Here’s another picture I took in Pinecrest Gardens:
General Miami Facts and Tips
- Miami is not a big public-transportation city. Either rent a car, or use Uber or Lyft.
- Miami is now more “Miami Nice” than “Miami Vice”. Most of the city (really, Miami-Dade County) is safe and well-run (especially touristy areas). Exercise general precautions, but you don’t need to be clutching your valuables with an iron grip. At night, you should have no problems walking in most places; if you want to be extra-cautious, keep your night exploration to Brickell and Coral Gables (especially the Gables). You can stroll around the Gables wearing a $25,000 watch and not get a second look.
- Rush hours are generally weekdays, from around 7:00 AM to 8:15 AM and 5:00 PM to 6:30 PM. Avoid being on the road at these times, or be prepared to get stuck in traffic.
- Miami-Dade County is majority-minority, around 65% Hispanic. You don’t need to speak Spanish to get around, though basic Spanish (hola, por favor, gracias) can help at times. In any case, it’s thoroughly a big, international city (like New York City), with a distinctly Latin vibe. People are generally very friendly, welcoming, and eager to help, regardless of your race, ethnicity, or language.
- Aesthetics are important (one of the richest Miami neighborhoods (Coral Gables) rightly calls itself “The City Beautiful”). Try to dress up – not in any exaggerated way, but just to look well-put-together.
- The weather is tropical, meaning it’s pretty warm year-round, and hot and humid in the summer.

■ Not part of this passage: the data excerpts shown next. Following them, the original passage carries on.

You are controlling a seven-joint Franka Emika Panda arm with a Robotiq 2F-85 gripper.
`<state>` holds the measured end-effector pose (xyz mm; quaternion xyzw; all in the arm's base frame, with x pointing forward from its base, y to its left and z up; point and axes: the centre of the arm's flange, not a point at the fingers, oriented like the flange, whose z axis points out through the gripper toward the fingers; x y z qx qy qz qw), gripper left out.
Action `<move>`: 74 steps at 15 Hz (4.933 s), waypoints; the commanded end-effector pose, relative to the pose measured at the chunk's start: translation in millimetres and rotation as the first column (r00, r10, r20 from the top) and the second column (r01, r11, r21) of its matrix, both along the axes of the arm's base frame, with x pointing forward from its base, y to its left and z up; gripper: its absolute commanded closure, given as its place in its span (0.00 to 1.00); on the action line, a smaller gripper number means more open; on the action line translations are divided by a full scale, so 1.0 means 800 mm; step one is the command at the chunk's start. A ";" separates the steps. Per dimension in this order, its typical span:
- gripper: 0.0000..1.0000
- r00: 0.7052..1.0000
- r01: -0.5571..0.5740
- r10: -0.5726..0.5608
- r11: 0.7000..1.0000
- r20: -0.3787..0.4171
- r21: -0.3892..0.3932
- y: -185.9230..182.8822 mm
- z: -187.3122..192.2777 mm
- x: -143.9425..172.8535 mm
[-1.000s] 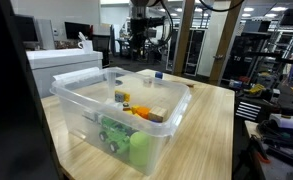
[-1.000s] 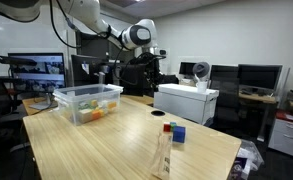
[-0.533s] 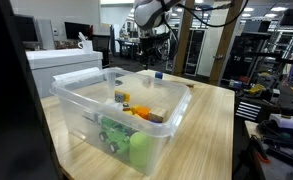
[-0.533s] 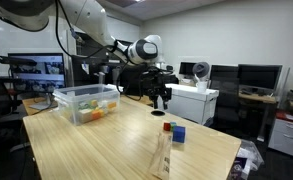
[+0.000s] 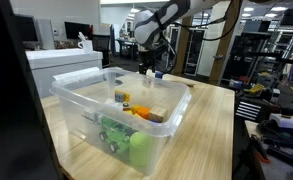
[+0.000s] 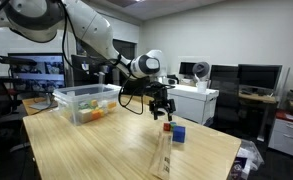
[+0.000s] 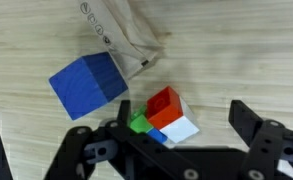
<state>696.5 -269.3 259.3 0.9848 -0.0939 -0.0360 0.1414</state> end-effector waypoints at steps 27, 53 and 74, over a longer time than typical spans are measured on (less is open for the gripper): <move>0.00 0.810 -0.475 0.496 0.868 -0.314 0.145 -0.042 -0.014 0.029; 0.00 0.675 -0.654 0.652 0.745 -0.345 0.129 -0.030 -0.036 0.062; 0.55 0.770 -0.631 0.634 0.740 0.074 0.233 0.135 0.145 0.063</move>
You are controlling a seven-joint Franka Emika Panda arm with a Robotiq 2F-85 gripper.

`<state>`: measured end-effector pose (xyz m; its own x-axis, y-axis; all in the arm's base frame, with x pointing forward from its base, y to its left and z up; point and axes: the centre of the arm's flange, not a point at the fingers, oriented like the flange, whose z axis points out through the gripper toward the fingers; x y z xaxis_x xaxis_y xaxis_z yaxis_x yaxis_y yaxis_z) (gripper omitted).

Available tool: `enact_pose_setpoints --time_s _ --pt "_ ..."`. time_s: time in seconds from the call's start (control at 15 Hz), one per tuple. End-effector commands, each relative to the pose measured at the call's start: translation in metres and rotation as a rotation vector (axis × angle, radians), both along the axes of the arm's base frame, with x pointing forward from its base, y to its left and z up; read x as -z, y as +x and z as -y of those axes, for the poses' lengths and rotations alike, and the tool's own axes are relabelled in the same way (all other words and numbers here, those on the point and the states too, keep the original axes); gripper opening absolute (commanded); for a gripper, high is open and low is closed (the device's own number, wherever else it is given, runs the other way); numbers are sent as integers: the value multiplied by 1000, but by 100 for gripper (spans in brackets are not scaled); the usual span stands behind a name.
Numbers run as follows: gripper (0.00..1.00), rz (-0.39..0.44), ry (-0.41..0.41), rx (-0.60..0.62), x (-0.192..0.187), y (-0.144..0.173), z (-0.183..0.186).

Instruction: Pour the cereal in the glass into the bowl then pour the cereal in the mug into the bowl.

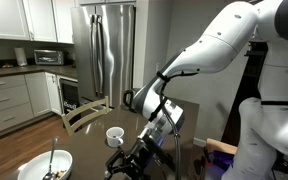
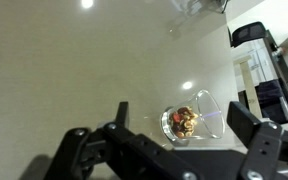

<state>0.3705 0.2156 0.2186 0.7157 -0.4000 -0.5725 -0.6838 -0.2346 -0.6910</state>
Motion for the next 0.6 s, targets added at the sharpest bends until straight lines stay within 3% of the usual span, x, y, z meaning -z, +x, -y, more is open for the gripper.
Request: enact_pose_setpoints --time_s 0.0,0.53 --pt "100 -21 142 45 39 24 -15" --pt "100 -140 369 107 96 76 -31"
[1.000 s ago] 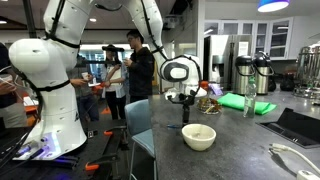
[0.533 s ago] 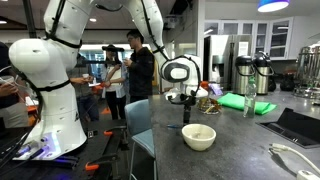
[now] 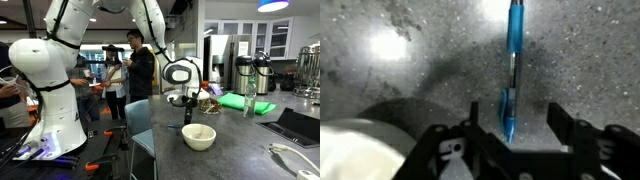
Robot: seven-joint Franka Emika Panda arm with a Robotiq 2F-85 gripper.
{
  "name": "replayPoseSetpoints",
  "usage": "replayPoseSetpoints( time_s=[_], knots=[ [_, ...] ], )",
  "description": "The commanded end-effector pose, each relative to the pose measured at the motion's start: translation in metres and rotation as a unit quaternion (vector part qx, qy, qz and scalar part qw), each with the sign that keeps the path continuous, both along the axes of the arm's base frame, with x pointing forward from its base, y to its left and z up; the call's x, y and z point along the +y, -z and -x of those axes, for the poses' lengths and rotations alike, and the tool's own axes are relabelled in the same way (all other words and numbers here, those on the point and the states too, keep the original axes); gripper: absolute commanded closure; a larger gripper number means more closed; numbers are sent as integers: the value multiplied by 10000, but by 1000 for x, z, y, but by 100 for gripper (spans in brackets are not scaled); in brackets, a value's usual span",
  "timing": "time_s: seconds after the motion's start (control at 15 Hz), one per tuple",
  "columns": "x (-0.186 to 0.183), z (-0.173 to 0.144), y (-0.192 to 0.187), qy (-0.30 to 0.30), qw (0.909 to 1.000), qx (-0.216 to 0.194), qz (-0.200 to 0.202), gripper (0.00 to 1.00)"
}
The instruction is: Pick up the pen on the table and put it in the bowl
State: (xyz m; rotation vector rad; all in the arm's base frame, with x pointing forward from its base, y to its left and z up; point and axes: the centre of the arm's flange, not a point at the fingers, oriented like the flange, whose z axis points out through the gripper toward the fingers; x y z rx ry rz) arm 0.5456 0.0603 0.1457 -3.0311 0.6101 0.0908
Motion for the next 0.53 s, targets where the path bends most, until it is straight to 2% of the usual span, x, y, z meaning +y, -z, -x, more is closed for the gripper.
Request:
replayPoseSetpoints(
  time_s=[0.0, 0.07, 0.13, 0.2, 0.27, 0.47],
  knots=[
    [0, -7, 4, 81, 10000, -5, -53, 38],
    [0, -8, 5, 74, 10000, 4, -54, 42],
    [0, -8, 7, 72, 10000, 18, -59, 54],
    [-1, -8, 6, 87, 9999, 25, -44, 60],
    [-2, -8, 7, 96, 9999, 35, -37, 75],
    [-1, -8, 4, 28, 10000, 40, -1, 97]
  ],
)
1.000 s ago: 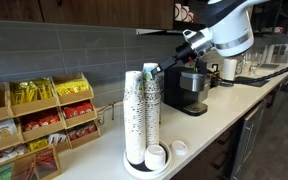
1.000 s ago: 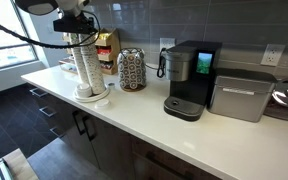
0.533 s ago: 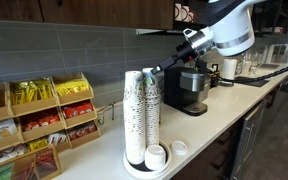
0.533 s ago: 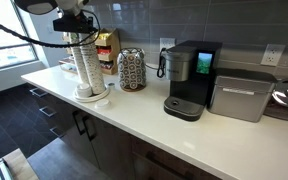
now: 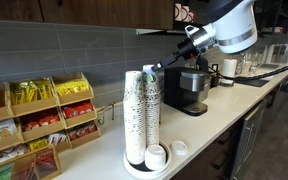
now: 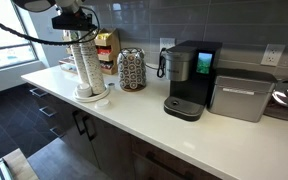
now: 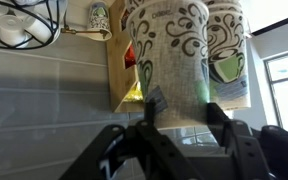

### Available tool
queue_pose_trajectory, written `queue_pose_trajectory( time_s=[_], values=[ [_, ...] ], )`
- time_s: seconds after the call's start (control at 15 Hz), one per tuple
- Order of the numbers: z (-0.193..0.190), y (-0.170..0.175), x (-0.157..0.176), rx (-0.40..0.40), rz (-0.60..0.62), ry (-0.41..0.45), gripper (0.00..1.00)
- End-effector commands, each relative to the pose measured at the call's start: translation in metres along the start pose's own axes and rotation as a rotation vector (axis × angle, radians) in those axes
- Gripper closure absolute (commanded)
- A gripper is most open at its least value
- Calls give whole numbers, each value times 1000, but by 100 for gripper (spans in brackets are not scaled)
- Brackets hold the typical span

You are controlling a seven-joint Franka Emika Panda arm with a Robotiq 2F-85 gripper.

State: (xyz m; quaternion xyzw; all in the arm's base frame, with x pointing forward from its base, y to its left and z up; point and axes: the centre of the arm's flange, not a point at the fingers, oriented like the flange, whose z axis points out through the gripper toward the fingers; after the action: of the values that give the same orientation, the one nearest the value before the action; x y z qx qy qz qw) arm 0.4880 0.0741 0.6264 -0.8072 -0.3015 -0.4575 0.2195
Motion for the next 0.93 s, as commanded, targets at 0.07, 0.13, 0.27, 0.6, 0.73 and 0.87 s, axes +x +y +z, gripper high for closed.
queue_pose_trajectory(
  time_s=[0.07,0.13,0.27,0.6,0.73,0.87],
  values=[
    [-24,-11,9,-42,-44,45,69],
    [-30,-14,15,-50,-53,55,69],
    [-45,-20,29,-77,-79,73,69],
    [-79,-33,55,-156,-149,71,69],
    [-90,-38,63,-181,-180,65,69],
    [-101,-44,71,-204,-208,62,69]
  ],
)
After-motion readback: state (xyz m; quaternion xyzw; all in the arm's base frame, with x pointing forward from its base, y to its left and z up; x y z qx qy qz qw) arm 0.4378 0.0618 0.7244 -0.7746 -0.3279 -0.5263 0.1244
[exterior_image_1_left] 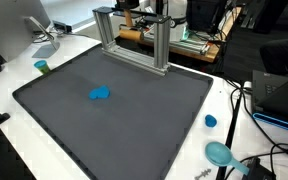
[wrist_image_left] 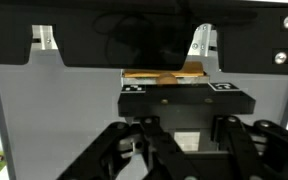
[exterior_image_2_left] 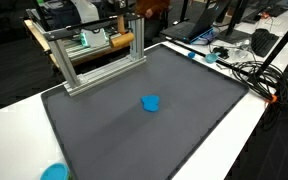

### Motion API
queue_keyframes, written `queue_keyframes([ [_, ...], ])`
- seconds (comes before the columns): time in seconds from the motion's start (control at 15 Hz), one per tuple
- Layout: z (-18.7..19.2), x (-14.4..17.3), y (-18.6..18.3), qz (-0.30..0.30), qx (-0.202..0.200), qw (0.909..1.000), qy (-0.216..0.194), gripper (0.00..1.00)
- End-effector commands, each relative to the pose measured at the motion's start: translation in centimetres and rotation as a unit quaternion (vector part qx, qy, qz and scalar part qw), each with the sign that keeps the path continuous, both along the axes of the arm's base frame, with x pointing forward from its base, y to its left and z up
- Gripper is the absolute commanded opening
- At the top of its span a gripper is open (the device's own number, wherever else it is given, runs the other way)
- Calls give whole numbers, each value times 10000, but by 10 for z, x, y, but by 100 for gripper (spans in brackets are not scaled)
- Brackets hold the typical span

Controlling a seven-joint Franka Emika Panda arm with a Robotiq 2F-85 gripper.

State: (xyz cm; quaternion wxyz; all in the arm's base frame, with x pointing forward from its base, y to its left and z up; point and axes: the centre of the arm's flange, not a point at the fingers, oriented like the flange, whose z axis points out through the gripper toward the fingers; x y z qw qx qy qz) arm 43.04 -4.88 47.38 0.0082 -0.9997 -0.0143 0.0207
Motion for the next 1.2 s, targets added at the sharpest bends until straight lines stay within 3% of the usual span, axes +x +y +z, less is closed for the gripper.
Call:
queue_keyframes([
  [0.0,7,-11,14,209,-96,9997,-44,23],
  [0.07,-1,0,9,105,-27,9999,9,48],
  [0.2,-1,0,13,151,-41,9999,14,48],
  [0.27,-1,0,13,151,-42,9999,14,23],
  [0.67,-2,-22,22,-330,-127,9994,-66,23],
  [1.13,0,-42,27,-238,-75,9997,-28,23],
])
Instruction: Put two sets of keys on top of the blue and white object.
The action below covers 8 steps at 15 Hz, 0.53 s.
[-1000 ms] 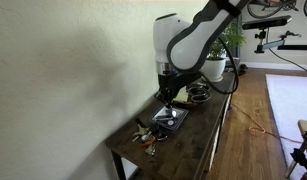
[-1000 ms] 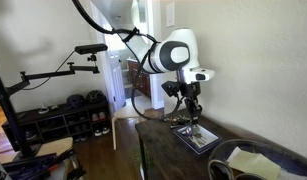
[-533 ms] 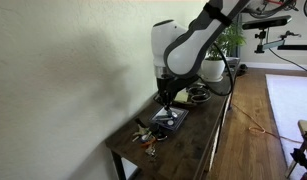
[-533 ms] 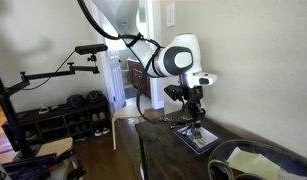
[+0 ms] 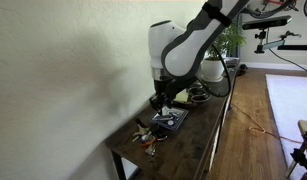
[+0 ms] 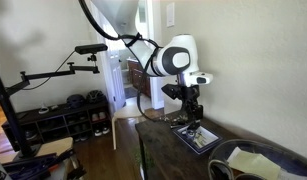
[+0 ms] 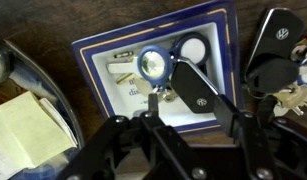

- Don’t mess with Pitbull, Enrique Iglesias, or any of our sports teams 😉
Where to Stay in Miami
Stay in Coral Gables, unless you’re set on a beach or hard-partying vacation (if so, stay in Miami Beach). Coral Gables is wealthy, beautiful, and safe. It’s also a good location from where to get to other places.
If not Coral Gables, I’d recommend downtown Miami or Brickell, or even an airport hotel. The important thing is to avoid staying anywhere north of downtown Miami or south of Coral Gables, because you’d be a little out of the way, making it harder to get around. If you’re renting a car, though, you can stay in other areas that are less expensive. For example, you can choose Doral or Kendall, which are non-touristy residential neighborhoods. If you do, though, don’t go in or out during rush hour.
Summing It Up
As you can tell by now, I love Miami. It’s full of life, energy, and beauty, and promises a great time to all who come. By visiting these Miami neighborhoods, I think you’ll get a good feel for those attributes, and enjoy a lot of what this wonderful city has to offer.
Have you been to Miami? What are your favorite Miami neighborhoods?